The problem: With the images removed, write out every line below exactly.

*** Exercise data ***

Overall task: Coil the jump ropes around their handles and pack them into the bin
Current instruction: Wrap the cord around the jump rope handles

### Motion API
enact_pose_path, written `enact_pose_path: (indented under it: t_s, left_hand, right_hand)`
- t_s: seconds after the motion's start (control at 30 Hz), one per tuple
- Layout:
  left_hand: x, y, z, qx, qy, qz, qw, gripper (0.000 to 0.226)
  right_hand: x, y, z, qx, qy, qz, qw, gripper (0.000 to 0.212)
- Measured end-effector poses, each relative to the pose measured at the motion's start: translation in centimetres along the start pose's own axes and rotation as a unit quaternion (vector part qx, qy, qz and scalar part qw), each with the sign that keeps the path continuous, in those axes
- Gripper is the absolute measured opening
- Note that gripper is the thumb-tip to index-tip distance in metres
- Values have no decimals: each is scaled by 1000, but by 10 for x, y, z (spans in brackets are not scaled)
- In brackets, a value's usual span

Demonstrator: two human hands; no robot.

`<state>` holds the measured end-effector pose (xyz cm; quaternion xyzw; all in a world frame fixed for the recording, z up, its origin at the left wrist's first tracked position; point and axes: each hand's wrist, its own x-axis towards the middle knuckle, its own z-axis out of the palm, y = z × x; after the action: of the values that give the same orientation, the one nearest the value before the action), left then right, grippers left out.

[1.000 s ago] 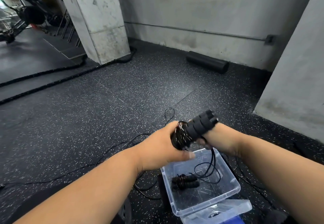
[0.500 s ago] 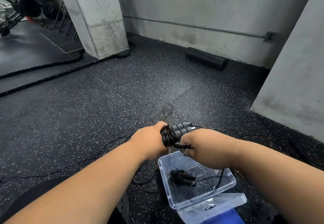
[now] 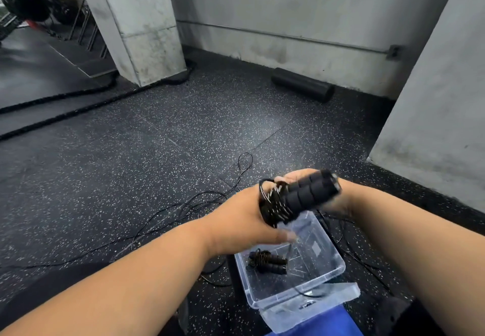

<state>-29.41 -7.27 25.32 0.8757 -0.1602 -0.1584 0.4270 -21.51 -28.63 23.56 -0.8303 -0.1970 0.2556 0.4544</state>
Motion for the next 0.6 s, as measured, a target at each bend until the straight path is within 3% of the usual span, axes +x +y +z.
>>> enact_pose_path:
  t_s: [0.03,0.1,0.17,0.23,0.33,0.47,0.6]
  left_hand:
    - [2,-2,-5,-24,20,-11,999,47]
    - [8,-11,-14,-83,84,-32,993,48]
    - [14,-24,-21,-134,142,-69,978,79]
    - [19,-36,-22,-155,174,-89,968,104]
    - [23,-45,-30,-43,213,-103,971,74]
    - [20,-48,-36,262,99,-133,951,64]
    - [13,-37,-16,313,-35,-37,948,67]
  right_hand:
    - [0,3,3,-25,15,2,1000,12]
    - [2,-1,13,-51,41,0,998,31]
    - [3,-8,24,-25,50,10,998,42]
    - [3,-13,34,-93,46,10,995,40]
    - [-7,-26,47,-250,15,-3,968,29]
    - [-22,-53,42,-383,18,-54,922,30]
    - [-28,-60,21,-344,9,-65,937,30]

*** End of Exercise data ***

Answer to the exercise:
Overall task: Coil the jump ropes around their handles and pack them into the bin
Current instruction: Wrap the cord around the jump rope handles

### Motion API
enact_pose_path, written `enact_pose_path: (indented under it: t_s, left_hand, right_hand)`
- t_s: seconds after the motion's start (control at 30 Hz), one per tuple
- Layout:
  left_hand: x, y, z, qx, qy, qz, qw, gripper (0.000 to 0.226)
  right_hand: x, y, z, qx, qy, qz, qw, gripper (0.000 to 0.212)
- Measured end-effector poses, each relative to the pose measured at the motion's start: translation in centimetres along the start pose's own axes and rotation as a unit quaternion (vector part qx, qy, qz and scalar part qw), each with the sign that keeps the path continuous, in those axes
- Gripper is the absolute measured opening
- Note that gripper is the thumb-tip to index-tip distance in metres
- Values have no decimals: each is scaled by 1000, but by 10 for x, y, z (spans in brackets are not scaled)
- In brackets, a value's usual span

Demonstrator: two human hands; no robot.

`<state>` holds the measured end-effector pose (xyz cm; quaternion xyzw; all in a world frame fixed for the recording, z up, its origin at the left wrist's first tracked position; point and axes: each hand's wrist, its own x-axis towards the middle knuckle, its own z-axis out of the palm, y = z × x; after the action: of the values that give the same orientation, the one nearest the value before the action), left then right, grippers left out.

[1.000 s ago] 
[0.500 s ago] 
[now] 

<state>-29.41 -7.27 25.32 0.8757 -0.1602 -0.1584 0.4270 -21.51 -28.63 23.56 -0.8303 -0.1970 0.2556 0.4544</state>
Motion for the next 0.6 s, as measured, a target at each bend until the straight path is within 3% of the usual span, axes +x +y +z.
>>> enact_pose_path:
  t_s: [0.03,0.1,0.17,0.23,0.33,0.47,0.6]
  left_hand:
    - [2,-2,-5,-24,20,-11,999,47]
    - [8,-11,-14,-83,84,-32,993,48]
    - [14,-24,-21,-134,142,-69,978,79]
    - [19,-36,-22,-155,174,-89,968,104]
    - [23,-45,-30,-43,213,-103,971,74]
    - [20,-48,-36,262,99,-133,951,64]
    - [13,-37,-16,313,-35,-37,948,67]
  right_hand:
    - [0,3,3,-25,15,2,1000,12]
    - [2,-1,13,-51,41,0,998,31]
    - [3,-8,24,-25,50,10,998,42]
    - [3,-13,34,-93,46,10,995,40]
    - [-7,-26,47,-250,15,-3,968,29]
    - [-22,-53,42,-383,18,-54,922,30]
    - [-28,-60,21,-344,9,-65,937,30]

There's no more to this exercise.